| Exercise instructions |
Beginning with the line containing "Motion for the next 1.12" and ending with the line containing "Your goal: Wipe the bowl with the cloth", write out each line of the records below exactly; pictures and lines outside that range are left out.

(Records from a collection)

---------------

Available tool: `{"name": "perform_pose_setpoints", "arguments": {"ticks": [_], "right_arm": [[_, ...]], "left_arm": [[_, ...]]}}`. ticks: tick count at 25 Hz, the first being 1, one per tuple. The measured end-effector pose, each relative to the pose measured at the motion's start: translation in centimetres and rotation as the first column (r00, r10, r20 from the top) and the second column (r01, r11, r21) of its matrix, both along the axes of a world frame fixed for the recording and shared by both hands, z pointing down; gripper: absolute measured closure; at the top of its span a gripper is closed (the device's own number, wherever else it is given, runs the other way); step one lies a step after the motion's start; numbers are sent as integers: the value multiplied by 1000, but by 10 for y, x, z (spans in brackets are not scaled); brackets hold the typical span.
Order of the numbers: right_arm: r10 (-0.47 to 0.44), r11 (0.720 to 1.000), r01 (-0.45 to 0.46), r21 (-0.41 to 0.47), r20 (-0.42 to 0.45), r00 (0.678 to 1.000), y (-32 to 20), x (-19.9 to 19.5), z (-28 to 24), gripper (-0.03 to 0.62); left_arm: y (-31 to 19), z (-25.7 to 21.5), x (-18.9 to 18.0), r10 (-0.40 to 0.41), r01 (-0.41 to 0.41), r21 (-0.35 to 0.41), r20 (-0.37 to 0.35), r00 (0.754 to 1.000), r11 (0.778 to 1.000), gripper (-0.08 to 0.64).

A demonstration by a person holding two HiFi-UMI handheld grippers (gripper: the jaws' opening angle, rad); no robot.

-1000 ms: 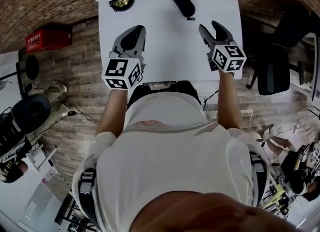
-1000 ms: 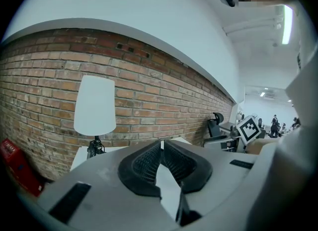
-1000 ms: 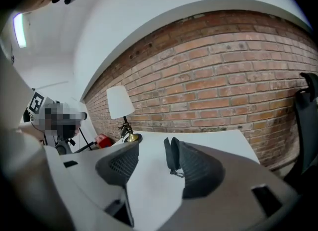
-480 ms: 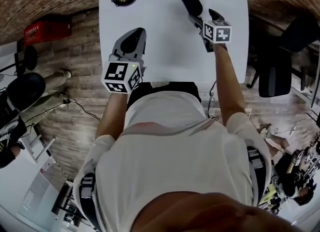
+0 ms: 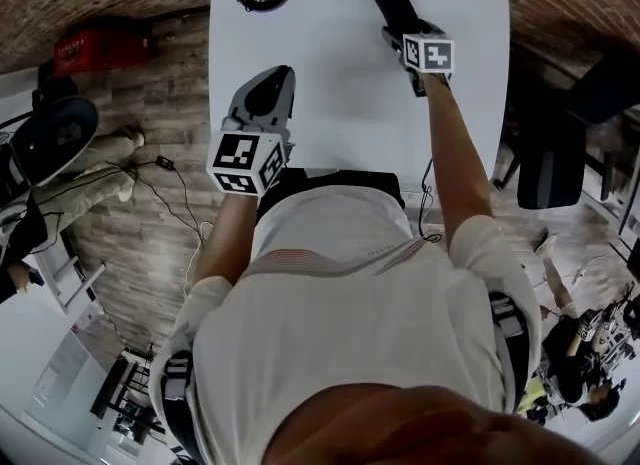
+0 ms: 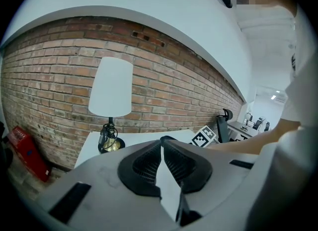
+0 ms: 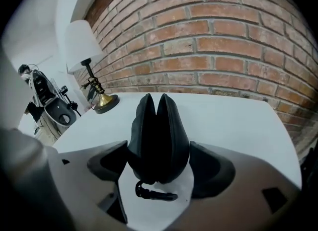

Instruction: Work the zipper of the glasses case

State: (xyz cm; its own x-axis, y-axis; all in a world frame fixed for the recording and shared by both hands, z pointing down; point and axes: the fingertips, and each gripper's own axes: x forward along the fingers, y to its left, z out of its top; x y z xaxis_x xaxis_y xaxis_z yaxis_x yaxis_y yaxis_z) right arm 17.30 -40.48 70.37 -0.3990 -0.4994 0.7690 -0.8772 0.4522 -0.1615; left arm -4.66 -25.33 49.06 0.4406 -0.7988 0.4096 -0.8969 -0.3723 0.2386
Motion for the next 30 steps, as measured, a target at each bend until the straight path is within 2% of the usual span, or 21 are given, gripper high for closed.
{"name": "perform_pose_setpoints", "arguments": {"ticks": [2,5,12,18,23,30], "right_arm": [[-1,1000,2,23,-11,1000,1,-1,-3,209],[6,998,-5,58,-14,1000,3,-3,-10,275],[14,992,-14,129,-3,1000,11,-4,-32,284],[48,974,-63,217,74,996,32,1,-83,284],[71,944,-115,309,151,986,58,1,-150,284],[68,882,-192,430,288,955,96,-5,-245,285]], "left_arm": [[0,-2,-3,-3,3,4,-2,1000,1000,532],[-1,-4,-7,-5,5,8,-6,1000,1000,532],[1,-11,-10,7,-7,28,-12,1000,1000,532],[2,-25,-9,37,-35,73,-29,999,997,532],[2,-45,-10,72,-66,127,-42,997,990,532],[-3,-83,-14,111,-96,221,-59,992,970,532]]}}
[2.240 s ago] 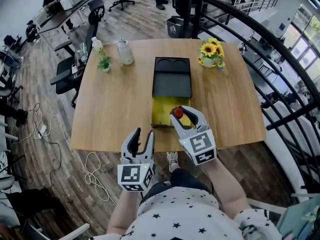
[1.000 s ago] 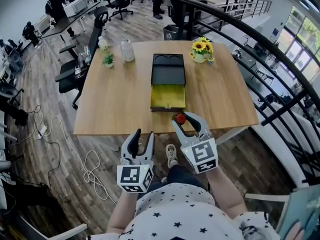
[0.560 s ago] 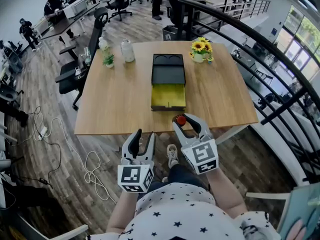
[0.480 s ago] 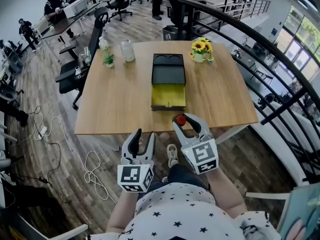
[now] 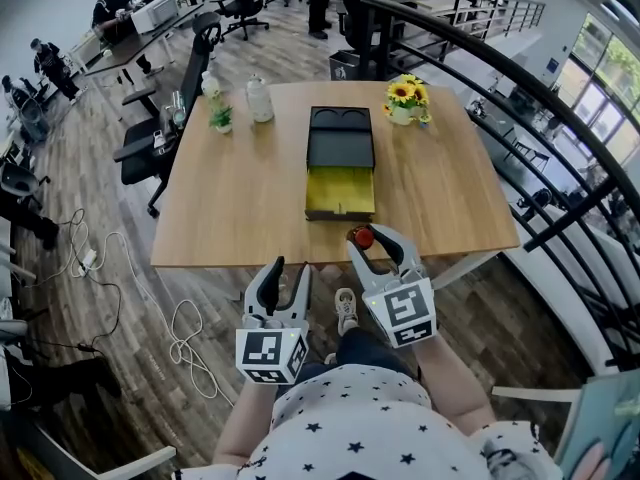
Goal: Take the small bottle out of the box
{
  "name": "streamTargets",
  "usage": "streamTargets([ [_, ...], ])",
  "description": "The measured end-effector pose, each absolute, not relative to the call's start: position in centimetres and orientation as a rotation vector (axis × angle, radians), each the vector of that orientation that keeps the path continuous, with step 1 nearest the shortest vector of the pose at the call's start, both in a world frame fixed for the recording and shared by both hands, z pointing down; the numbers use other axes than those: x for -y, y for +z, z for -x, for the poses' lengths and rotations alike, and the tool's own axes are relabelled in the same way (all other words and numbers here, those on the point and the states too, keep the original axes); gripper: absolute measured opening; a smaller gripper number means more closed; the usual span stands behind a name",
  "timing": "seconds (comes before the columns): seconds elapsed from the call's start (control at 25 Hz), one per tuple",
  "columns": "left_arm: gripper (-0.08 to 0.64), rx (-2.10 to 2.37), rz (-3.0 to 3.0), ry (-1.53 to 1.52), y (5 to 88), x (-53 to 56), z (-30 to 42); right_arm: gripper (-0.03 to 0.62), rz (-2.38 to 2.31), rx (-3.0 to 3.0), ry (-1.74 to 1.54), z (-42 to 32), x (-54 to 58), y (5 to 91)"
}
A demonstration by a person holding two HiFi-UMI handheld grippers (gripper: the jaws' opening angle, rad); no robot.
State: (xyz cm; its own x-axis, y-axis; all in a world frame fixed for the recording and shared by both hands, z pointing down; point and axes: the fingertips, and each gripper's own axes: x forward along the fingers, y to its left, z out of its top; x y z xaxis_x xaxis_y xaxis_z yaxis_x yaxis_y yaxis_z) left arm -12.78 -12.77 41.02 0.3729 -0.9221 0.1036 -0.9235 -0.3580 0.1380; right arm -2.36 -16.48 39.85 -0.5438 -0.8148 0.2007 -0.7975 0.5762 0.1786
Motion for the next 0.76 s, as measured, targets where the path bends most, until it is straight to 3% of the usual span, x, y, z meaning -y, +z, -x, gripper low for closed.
streamTargets([
  [0.76, 0.164, 1.675, -2.442, 0.014, 41.22, 13.44, 12.7, 0.147, -1.329, 2.563, -0.099, 2.5, 17.14, 39.94],
])
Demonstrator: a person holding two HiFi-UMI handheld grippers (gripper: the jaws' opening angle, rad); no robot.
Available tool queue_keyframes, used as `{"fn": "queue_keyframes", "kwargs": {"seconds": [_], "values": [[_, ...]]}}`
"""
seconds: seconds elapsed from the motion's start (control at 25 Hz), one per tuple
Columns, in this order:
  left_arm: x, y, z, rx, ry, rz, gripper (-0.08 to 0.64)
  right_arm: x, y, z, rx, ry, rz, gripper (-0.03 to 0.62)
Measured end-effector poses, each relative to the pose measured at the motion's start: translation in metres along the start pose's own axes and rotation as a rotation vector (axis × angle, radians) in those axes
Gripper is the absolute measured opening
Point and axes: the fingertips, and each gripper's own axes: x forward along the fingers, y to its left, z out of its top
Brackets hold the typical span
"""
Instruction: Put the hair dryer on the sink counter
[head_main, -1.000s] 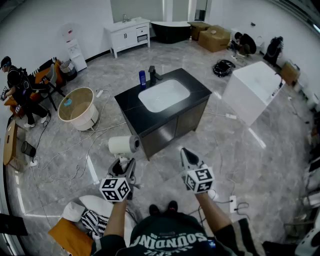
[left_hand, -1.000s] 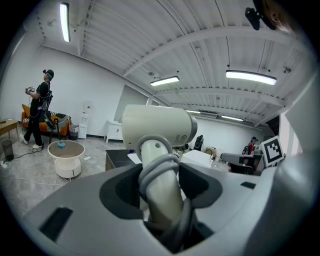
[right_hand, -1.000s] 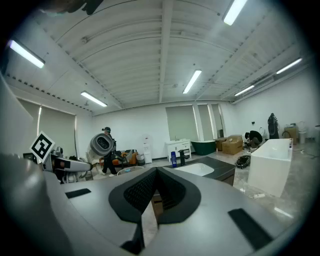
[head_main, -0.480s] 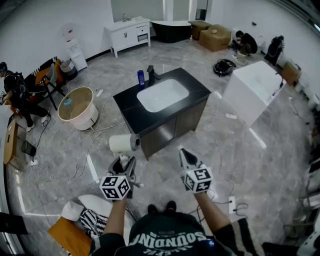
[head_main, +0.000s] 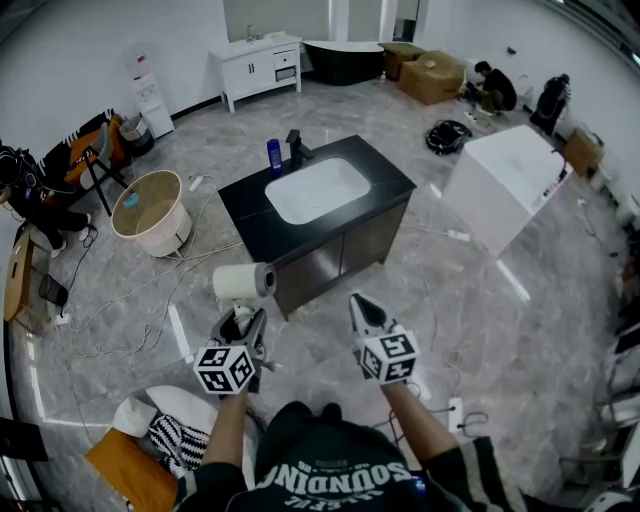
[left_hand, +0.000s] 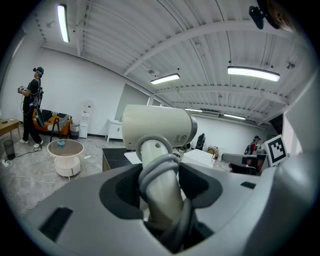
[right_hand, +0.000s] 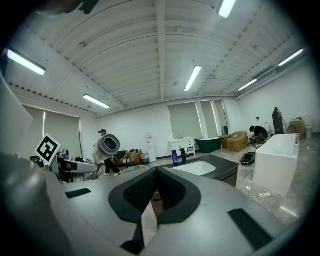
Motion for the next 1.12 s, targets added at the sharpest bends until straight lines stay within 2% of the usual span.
{"fn": "queue_keyframes", "kwargs": {"seconds": [0.4,0.64,0.88,1.12], "values": [[0.030,0.002,0.003,-0.016,0.003,0.024,0.215,0.014,-0.030,-0.001,-0.003,0.008,0.008,0.000],[0.069,0.015,0.007,-0.026,0.007,0.022,0.215,0.041,-0.053,-0.009,-0.005,0.031,0.001,0.000],[0.127,0.038,0.017,-0.040,0.019,0.015,0.215,0.091,-0.077,-0.004,-0.011,0.044,0.000,0.001],[0.195,0.075,0.041,-0.048,0.023,0.020,0.216,0.169,-0.099,0.010,-0.027,0.076,0.023,0.000]]}}
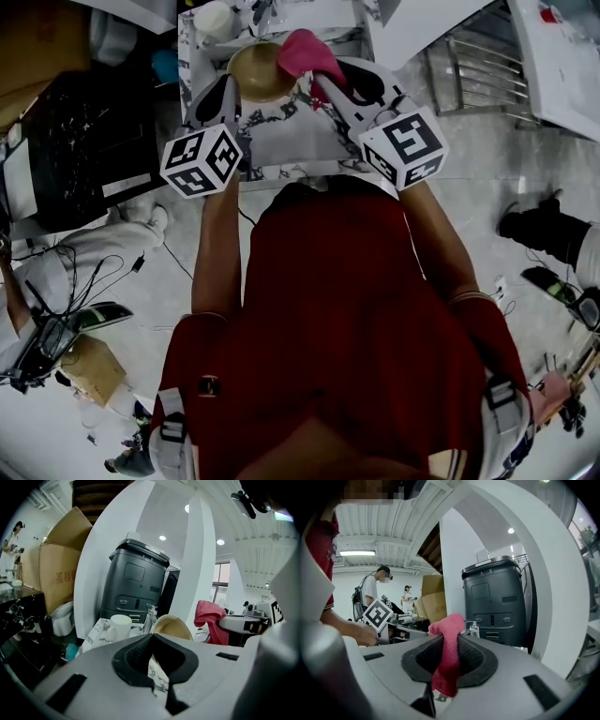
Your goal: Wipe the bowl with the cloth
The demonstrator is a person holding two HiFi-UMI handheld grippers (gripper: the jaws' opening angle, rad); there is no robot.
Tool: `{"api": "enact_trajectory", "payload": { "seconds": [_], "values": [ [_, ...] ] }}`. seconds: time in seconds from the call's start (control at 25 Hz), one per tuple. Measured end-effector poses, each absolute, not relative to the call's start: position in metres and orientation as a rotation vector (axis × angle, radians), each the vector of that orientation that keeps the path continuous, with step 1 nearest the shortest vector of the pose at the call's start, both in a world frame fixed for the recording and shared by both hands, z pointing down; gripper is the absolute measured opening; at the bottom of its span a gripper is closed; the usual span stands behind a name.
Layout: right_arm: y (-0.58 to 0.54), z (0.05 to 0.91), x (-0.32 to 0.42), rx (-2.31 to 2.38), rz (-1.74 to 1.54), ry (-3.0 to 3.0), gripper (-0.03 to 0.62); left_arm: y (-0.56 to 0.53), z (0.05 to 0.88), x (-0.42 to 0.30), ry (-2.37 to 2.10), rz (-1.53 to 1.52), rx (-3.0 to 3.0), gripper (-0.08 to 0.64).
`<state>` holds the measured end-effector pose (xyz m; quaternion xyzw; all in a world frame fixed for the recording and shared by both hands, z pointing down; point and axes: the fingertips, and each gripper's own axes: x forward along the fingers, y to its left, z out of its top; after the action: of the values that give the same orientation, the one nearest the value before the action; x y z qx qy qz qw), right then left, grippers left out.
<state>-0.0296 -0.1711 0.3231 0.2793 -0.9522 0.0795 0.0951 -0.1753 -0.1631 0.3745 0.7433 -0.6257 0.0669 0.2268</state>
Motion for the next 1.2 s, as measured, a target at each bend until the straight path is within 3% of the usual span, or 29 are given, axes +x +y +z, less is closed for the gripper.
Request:
{"api": "enact_trajectory", "payload": {
  "seconds": [1.2],
  "values": [
    [-0.147, 0.268, -0.002, 0.908, 0.123, -2.992, 0.071, -0.140, 0.316, -0.177, -1.745, -0.003, 2.110, 0.012]
  ]
}}
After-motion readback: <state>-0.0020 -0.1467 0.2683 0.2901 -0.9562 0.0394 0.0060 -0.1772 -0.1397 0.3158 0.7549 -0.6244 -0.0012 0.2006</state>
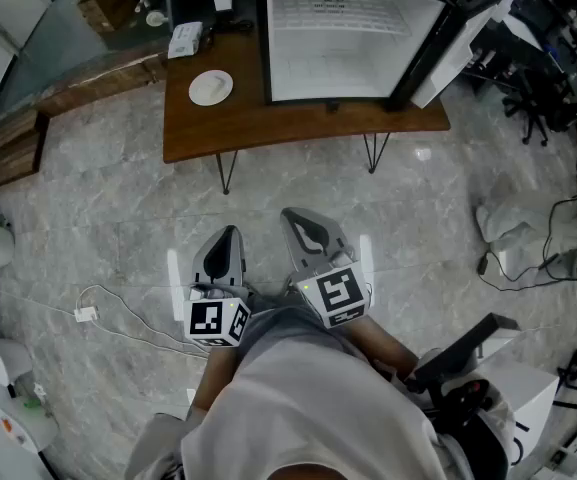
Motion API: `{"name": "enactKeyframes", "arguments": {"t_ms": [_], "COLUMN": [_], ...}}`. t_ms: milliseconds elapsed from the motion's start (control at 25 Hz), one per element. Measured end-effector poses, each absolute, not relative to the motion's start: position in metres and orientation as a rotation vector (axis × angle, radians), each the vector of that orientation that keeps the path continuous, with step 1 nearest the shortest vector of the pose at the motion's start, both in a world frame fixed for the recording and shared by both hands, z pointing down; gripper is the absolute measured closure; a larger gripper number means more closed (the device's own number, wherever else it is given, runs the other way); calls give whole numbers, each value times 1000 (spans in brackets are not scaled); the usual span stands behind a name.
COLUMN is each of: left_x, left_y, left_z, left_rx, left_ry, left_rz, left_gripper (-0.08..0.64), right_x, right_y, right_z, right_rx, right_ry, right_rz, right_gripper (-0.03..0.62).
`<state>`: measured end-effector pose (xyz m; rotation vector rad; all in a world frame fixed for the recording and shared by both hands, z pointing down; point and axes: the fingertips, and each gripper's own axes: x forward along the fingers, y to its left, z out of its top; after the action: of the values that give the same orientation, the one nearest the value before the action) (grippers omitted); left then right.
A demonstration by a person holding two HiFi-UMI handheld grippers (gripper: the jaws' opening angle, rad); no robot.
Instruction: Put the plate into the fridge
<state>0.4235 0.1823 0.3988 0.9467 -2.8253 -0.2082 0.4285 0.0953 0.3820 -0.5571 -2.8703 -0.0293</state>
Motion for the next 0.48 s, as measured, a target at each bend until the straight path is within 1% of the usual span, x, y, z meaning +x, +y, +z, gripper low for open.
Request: {"name": "enactKeyframes", "arguments": {"t_ms": [480], "left_x": [422], "left_y": [169], "left_z": [406], "left_rx": [946], "left_ry": [-2811], "left_rz": [-218], "left_gripper": [541], "right_x": [427], "right_y": [84], "right_z": [390], "right_rx": [-562], "right_ry": [-2859], "right_rz": [-31], "right_gripper": [577]}}
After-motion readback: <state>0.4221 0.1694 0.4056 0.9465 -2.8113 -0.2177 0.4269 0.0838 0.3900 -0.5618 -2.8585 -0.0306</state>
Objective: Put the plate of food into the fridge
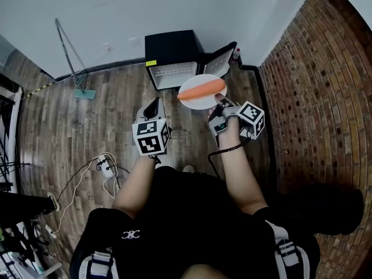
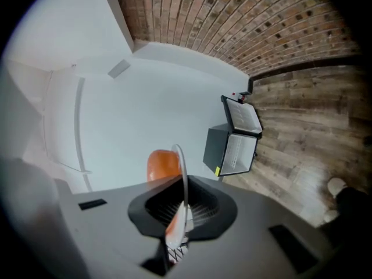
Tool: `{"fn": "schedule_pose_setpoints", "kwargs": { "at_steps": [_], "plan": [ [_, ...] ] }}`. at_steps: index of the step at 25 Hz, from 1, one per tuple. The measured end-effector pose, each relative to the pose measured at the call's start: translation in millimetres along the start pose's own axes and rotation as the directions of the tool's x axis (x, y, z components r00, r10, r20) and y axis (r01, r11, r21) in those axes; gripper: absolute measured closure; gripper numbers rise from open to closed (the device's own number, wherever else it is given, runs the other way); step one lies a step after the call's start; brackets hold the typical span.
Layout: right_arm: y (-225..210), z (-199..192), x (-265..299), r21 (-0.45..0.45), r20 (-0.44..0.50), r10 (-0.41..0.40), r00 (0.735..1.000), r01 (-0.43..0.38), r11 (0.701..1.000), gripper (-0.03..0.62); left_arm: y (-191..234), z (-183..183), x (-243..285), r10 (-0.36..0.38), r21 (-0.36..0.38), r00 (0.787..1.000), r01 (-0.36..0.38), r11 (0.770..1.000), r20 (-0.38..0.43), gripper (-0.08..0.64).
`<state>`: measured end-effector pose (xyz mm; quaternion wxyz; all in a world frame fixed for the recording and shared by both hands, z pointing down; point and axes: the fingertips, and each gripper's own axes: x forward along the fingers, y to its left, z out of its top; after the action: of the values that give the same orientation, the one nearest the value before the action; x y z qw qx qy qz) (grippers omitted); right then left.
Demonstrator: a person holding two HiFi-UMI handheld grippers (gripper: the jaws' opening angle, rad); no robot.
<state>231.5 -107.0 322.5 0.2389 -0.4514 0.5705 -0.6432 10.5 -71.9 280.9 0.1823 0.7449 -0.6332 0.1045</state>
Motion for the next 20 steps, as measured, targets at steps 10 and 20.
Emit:
{"fn": "schedule_pose_setpoints", "kwargs": {
  "at_steps": [10,20],
  "plan": [
    [-13.0,13.4,36.1,0.019,-0.005,-0.025,1.0,0.025,0.999,0.565,11.7,6.6,51.0,-0.019,-0.007,1.0,0.019,1.0,-0.022,0.561],
    [9.0,51.8,128.5,0.035,0.073,-0.044,0.996,0.042,0.998,0.566,44.2,56.0,161.7,-0.12,-0.003,0.993,0.12,0.993,-0.019,0.561]
  ]
}}
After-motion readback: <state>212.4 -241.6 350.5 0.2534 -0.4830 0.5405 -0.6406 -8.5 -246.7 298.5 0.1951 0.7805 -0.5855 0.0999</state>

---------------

| Result for this task |
Motion for the next 1.12 s, targets added at the sharpest bends until straight lines stay within 2% of the usual span.
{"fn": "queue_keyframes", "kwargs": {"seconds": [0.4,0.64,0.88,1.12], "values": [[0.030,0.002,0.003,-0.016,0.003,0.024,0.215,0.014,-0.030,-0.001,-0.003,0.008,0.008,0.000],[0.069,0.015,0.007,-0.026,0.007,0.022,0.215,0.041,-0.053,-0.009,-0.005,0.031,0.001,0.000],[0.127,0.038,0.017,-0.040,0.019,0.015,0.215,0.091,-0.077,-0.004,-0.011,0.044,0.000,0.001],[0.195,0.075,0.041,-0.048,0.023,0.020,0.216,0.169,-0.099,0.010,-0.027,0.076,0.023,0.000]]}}
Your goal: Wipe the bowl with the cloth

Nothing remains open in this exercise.